== Requirement ==
Reproduce the top of the data verbatim, through and including the line that contains "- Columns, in".

....

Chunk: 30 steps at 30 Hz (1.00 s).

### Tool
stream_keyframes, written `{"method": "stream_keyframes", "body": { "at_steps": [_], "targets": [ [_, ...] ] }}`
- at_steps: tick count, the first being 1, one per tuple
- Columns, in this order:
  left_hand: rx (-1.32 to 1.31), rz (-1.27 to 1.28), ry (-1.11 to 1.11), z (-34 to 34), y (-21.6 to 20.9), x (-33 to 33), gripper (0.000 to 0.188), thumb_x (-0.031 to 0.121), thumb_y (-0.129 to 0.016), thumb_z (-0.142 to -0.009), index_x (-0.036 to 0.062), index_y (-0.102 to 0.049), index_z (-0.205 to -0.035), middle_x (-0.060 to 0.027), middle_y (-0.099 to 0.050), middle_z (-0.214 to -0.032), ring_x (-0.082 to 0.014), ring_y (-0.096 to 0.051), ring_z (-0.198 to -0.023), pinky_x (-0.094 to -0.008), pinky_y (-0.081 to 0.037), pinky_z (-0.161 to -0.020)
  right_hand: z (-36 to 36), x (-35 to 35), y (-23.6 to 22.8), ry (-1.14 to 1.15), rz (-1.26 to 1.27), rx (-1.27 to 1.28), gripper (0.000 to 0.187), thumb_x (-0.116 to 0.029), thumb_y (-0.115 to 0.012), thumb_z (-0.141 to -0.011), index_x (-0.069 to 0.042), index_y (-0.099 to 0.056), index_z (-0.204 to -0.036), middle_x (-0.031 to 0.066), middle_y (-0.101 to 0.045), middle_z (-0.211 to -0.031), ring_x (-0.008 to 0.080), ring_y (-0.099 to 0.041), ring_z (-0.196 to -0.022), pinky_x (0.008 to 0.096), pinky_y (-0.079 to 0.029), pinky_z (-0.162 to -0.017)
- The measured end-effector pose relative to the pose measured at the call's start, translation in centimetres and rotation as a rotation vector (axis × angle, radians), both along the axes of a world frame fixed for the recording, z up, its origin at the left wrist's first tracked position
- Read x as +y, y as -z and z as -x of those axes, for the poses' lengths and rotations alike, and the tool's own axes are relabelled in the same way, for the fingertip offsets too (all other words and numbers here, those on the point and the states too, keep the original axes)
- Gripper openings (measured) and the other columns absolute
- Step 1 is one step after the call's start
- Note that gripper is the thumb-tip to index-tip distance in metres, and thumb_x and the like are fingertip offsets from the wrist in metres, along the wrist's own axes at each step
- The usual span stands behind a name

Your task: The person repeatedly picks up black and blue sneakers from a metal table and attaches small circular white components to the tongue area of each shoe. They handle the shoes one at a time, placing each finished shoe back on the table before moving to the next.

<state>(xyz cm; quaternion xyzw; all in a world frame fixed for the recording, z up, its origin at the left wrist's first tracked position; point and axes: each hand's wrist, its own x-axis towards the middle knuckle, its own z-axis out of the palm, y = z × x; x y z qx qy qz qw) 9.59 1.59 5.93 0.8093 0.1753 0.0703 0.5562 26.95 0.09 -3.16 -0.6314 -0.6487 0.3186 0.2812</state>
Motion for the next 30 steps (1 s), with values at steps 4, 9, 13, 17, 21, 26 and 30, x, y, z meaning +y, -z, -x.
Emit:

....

== Solved problem ==
Chunk: 30 steps at 30 Hz (1.00 s).

### Tool
stream_keyframes, written `{"method": "stream_keyframes", "body": { "at_steps": [_], "targets": [ [_, ...] ] }}`
- at_steps: tick count, the first being 1, one per tuple
- Columns, in this order:

This exercise has been worked through to completion.